» **ABOUT THIS EXERCISE**
Give back the full material exactly. Omit no line.

» **COLLECTED MATERIAL**
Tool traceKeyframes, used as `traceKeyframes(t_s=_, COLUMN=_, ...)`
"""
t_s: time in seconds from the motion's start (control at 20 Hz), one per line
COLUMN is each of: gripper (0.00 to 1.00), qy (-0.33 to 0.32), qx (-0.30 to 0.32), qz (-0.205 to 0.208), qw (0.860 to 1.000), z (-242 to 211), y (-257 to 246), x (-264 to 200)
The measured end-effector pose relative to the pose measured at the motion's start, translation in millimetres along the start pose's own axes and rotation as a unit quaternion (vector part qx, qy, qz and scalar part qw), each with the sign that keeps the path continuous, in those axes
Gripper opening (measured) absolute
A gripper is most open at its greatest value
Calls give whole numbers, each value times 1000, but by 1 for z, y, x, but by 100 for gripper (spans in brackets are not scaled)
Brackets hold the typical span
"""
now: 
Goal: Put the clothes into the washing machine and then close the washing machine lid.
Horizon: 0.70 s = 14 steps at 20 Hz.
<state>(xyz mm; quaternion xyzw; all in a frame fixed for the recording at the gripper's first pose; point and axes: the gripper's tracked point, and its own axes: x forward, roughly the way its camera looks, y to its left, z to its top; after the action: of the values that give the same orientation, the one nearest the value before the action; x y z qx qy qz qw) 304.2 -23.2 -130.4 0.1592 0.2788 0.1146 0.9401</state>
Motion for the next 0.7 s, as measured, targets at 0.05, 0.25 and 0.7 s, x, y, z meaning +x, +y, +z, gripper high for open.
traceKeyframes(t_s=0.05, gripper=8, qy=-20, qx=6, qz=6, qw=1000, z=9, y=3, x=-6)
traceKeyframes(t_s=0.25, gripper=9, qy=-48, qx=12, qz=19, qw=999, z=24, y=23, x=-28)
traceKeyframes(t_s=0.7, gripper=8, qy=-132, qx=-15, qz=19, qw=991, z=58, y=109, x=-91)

» **SOLUTION**
Tool traceKeyframes, used as `traceKeyframes(t_s=_, COLUMN=_, ...)`
"""
t_s: time in seconds from the motion's start (control at 20 Hz), one per line
COLUMN is each of: gripper (0.00 to 1.00), qy (-0.33 to 0.32), qx (-0.30 to 0.32), qz (-0.205 to 0.208), qw (0.860 to 1.000), z (-242 to 211), y (-257 to 246), x (-264 to 200)
The measured end-effector pose relative to the pose measured at the motion's start, translation in millimetres along the start pose's own axes and rotation as a unit quaternion (vector part qx, qy, qz and scalar part qw), each with the sign that keeps the path continuous, in those axes
Gripper opening (measured) absolute
A gripper is most open at its greatest value
Calls give whole numbers, each value times 1000, but by 1 for z, y, x, but by 100 for gripper (spans in brackets are not scaled)
Brackets hold the typical span
"""
now: 
Goal: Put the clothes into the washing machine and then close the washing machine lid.
Horizon: 0.70 s = 14 steps at 20 Hz.
<state>(xyz mm; quaternion xyzw; all in a frame fixed for the recording at the gripper's first pose; point and axes: the gripper's tracked point, and its own axes: x forward, roughly the way its camera looks, y to its left, z to its top; after the action: of the values that give the same orientation, the one nearest the value before the action; x y z qx qy qz qw) 304.2 -23.2 -130.4 0.1592 0.2788 0.1146 0.9401</state>
Motion for the next 0.7 s, as measured, targets at 0.05, 0.25 and 0.7 s, x, y, z meaning +x, +y, +z, gripper high for open.
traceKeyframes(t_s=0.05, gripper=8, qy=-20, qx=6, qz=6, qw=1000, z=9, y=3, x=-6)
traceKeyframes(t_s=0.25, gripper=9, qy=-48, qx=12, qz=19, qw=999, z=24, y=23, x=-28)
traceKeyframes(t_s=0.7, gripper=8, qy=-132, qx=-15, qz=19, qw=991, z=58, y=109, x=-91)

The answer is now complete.